The Problem GC Solves — Reachability

function foo() {
  let a = {x: 1};   // alloc
  let b = {y: 2};   // alloc
  a.next = b;       // a → b reference
  return a;         // only a returned
}
const root = foo();
// root → a → b (all reachable)

root.next = null;  // break a's b reference
// now b is unreachable → GC will reclaim it

The core question of GC: which objects are reachable? Reachable = can be traversed from a root (stack variables, globals, registers) through reference chains. The rest is garbage.

Algorithm 1 — Reference Counting (Python, Swift, ObjC ARC)

# Python (CPython)
a = [1, 2, 3]   # refcount = 1
b = a           # refcount = 2
b = None        # refcount = 1
a = None        # refcount = 0 → freed immediately
  • Pros: instant reclaim (deterministic). No pauses.
  • Con 1: increment/decrement on every assignment.
  • Con 2: can't catch cyclic references. If a → b → a, both have refcount ≥ 1 forever.

CPython uses refcount + a separate cycle detector. Swift makes cycle avoidance the programmer's responsibility via weak references.

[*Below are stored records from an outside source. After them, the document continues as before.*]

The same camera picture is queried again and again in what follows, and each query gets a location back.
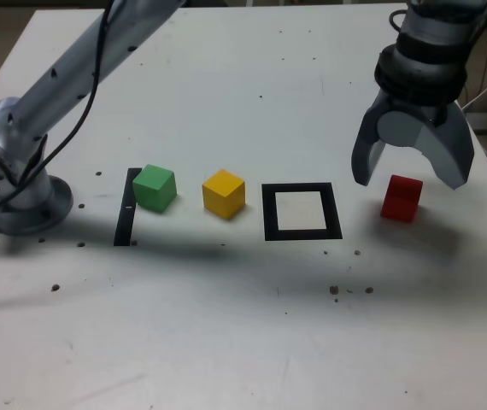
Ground black tape square outline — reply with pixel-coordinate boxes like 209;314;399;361
261;182;343;243

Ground black tape strip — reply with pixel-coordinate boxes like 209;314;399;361
113;167;144;248

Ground yellow cube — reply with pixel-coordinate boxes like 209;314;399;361
202;168;245;221

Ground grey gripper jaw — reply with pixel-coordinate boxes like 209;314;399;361
350;94;394;187
376;101;472;190

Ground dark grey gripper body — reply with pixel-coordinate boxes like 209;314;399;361
392;102;449;126

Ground red cube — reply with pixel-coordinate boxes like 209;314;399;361
379;173;424;223

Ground green cube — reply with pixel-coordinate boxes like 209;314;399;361
132;164;179;214

Simplicity is the appeal.

Algorithm 2 — Mark-and-Sweep

Phase 1 — Mark (reachability tracing):
  worklist = [root1, root2, ...]
  while worklist not empty:
    obj = worklist.pop()
    if not obj.marked:
      obj.marked = true
      for child in obj.references:
        worklist.push(child)

Phase 2 — Sweep:
  for obj in heap:
    if not obj.marked:
      free(obj)
    else:
      obj.marked = false  // reset for next cycle
  • Handles cycles correctly.
  • No increment/decrement overhead.
  • But walks the whole heap — pauses get long with large heaps.

The Generational Hypothesis — 99% Die Young

The empirical distribution in real programs:

Object lifetime distribution (typical server app):

Lifetime < 1 GC cycle  : ~95–99%  ← per-request temporaries
Lifetime ~few cycles   : ~1–4%
Lifetime > 100 cycles  : ~0.1% (caches, global state)

Most garbage is young. So instead of walking the whole heap every time, walk young often, old rarely.

Generational GC Layout

heap:
┌──────────────┬──────────────┬──────────────────┐
│ Young (Eden) │ Survivor 0/1 │     Old Gen      │
└──────────────┴──────────────┴──────────────────┘
       ↑              ↑              ↑
   new alloc      after minor GC   after N survives
   lands here     survivors here   promote to old

Minor GC (frequent, fast):
- walk Young only
- copy survivors → Survivor
- bulk-free the rest of Eden (cost ∝ survivors, dead cost 0!)

Major GC (rare, slow):
- walk whole heap (incl. Old)

Key trick — copying collector. Copy only survivors to another area, bulk-free the source. If few objects survive (95% die), this is extremely cheap.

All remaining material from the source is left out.